CBC works and the second element in the ciphertext is gonna be basically the

encryption of the IV XOR the first block of the message. Well in our case the

first block of the message is all zeros so really all we're encrypting is just a

fixed IV. So the second block of the ciphertext is simply gonna be the

encryption of this fixed IV. So next, what the adversary's gonna do is, now he's

gonna output two messages that are a single block. So the first message is

gonna be, the message on the left is gonna be the all zeroes block. And the message

on the right is gonna be all ones block. So observe that this is a valid query,

because messages on the left are all distinct. And the messages on the right

are also all distinct. So these are all valid deterministic CPA queries. Now, what

does the attacker get in response? Well, what he'll get in response is the

following. If he gets the encryption of the message on the left. Then, well,

what's the encryption of the one block message, zero to the N? It's simply the

encryption of the fixed IV, just as we saw before. However, if he's getting the

encryption of the message on the right, well, that's gonna be the encryption of 1 XOR

the fixed IV. That's the definition of, CBC encryption. So know, you can see

basically how the attack is going to proceed. You notice, if I, here I'll use a

different color here. You notice if these two blocks happen to be the same, then we

know that he received the encryption of the message on the left, in other words B

is equal to zero. If they're not the same then he knows that B is equal to one Okay,

so he's gonna output zero if, you know, C of one, which is this block, is equal to

C1 of one, which is this block, and he's gonna output one otherwise. So this

basically shows that CBC with a fixed IV is completely insecure. Basically the

first block can be very easily attacked. And, in fact, if the messages are short

you can again build dictionaries and completely break systems that kind

of view CBC with a fixed IV hoping that it's gonna be a deterministic CPA secure.

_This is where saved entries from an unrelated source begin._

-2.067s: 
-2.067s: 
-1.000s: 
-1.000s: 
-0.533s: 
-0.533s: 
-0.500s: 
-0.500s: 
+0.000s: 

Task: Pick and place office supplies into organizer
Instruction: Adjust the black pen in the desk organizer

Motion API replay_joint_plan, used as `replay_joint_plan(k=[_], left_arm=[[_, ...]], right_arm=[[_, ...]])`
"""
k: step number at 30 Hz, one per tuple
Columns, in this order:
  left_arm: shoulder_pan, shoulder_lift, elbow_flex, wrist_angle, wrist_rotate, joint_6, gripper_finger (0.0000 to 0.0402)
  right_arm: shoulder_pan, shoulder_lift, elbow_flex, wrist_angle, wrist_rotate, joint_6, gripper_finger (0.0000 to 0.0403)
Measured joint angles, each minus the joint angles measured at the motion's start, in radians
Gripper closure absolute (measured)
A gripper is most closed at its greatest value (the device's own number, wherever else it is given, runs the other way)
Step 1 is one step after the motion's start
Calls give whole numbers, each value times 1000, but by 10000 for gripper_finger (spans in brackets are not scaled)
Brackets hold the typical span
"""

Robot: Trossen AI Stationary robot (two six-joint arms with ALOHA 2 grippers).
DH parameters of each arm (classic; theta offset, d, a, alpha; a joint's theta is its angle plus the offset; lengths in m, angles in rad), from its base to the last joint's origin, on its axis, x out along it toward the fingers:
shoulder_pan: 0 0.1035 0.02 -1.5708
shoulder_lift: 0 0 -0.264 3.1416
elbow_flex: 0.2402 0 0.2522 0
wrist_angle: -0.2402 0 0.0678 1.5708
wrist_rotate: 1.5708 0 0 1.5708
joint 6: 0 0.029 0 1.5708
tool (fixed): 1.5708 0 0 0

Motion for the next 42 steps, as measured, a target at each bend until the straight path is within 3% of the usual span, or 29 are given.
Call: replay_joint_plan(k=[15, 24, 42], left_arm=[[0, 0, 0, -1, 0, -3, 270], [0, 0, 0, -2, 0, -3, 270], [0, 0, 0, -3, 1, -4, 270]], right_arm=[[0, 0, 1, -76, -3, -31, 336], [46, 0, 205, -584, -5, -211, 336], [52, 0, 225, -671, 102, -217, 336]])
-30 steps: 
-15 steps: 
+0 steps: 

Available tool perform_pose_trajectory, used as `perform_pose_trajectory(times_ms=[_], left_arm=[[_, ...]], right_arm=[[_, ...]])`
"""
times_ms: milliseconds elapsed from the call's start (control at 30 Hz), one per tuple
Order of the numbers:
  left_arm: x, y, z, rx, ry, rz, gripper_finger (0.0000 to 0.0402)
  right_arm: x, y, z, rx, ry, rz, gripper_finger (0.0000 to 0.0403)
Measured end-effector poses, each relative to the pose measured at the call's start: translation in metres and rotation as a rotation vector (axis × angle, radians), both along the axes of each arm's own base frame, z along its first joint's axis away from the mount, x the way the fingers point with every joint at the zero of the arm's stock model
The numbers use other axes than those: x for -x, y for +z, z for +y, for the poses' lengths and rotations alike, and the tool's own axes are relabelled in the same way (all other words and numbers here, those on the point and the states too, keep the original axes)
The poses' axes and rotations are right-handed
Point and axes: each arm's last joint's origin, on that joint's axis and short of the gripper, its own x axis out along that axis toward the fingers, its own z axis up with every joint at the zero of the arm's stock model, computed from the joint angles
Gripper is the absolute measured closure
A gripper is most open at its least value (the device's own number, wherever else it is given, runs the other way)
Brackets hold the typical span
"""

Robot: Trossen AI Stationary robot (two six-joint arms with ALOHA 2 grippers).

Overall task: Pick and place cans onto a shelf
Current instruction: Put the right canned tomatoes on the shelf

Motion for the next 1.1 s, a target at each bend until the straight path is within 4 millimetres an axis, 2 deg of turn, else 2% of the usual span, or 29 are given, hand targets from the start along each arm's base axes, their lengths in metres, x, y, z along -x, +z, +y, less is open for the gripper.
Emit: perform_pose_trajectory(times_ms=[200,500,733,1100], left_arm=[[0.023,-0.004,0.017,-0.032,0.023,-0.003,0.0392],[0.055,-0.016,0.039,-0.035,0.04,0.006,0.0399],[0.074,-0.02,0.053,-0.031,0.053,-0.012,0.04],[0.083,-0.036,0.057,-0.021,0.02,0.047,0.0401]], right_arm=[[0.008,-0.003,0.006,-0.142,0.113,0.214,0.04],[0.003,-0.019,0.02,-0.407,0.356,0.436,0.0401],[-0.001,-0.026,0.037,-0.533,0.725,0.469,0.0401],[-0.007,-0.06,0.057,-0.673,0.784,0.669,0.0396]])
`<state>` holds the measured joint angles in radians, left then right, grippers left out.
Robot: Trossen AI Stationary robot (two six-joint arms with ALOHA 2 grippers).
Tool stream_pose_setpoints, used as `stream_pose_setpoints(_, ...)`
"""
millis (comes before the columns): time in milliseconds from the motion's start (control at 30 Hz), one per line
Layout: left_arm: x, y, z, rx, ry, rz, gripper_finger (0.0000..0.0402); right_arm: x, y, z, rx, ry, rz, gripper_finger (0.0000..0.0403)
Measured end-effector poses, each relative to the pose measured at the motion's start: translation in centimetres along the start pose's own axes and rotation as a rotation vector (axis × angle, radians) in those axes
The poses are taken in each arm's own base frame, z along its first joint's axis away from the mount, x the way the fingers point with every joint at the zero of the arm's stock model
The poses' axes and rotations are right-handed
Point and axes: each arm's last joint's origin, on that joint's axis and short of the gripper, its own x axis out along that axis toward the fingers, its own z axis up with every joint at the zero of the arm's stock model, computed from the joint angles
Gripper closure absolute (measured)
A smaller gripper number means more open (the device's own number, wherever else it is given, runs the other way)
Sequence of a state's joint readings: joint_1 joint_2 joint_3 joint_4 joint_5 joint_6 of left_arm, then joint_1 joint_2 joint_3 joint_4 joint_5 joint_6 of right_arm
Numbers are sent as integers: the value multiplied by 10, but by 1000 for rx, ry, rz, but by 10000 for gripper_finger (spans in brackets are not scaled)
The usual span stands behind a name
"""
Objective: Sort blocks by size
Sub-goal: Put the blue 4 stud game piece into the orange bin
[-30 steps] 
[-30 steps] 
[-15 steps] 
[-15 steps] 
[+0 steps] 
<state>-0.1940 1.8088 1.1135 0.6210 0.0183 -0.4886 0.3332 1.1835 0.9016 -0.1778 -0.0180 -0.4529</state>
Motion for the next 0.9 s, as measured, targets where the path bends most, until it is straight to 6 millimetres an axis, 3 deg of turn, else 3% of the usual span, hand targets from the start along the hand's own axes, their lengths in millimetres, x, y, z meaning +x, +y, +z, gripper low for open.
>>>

So don't do that. We're actually gonna see secure deterministic CPA constructions in

the next segment. So I'll say one more time, if you need to encrypt the database

index in a consistent manner, don't use CBC with a fixed IV to do it. Use the

schemes that I'm gonna show you in the next segment. And so let me ask you the

same question about counter mode with a fixed IV. Is this gonna be a deterministic

CPA secure system or not? And here, I'm reminding you what counter mode with a

fixed IV is. Basically, we concatenate the fixed IV. Fixed IV plus one, Fixed IV plus

L. We encrypt all these counters. We concatenate the results, we encrypt the

message to get the cipher text. So if you think this is gonna be deterministic CPA

secure. So I hope everybody said no, because basically this is a onetime

padding encryption, and if we use this one time pad to encrypt distinct messages,

basically we'll be getting a two time pad. And to see more precisely, here I wrote

down the, deterministic CPA game. So, you notice what the attacker will do is he

would start off by asking for the encryption of the message m. So he would

get here the message m XOR the encryption of the fixed iv and then he's gonna ask

for some two distinct messages m0 and m1 that's different from m. So, m, m0 and m1

are a three are all three are distinct messages. And then what he'll get is the

encryption of mb and now he can simply mount the standard, kinda two time pad

attack. And if this equality here of c XOR c prime is equal to m XOR m zero, he

knows that c prime is the encryption of m zero. And otherwise he knows it's the

encryption of M1. So, again, he will completely win this game with advantage

equals to one. Okay, so again deterministic CPA with a fixed IV is also

completely insecure as a deterministic CPA cipher. So, don't use any of those

schemes, instead let's use the schemes I'm going to describe in the next segment.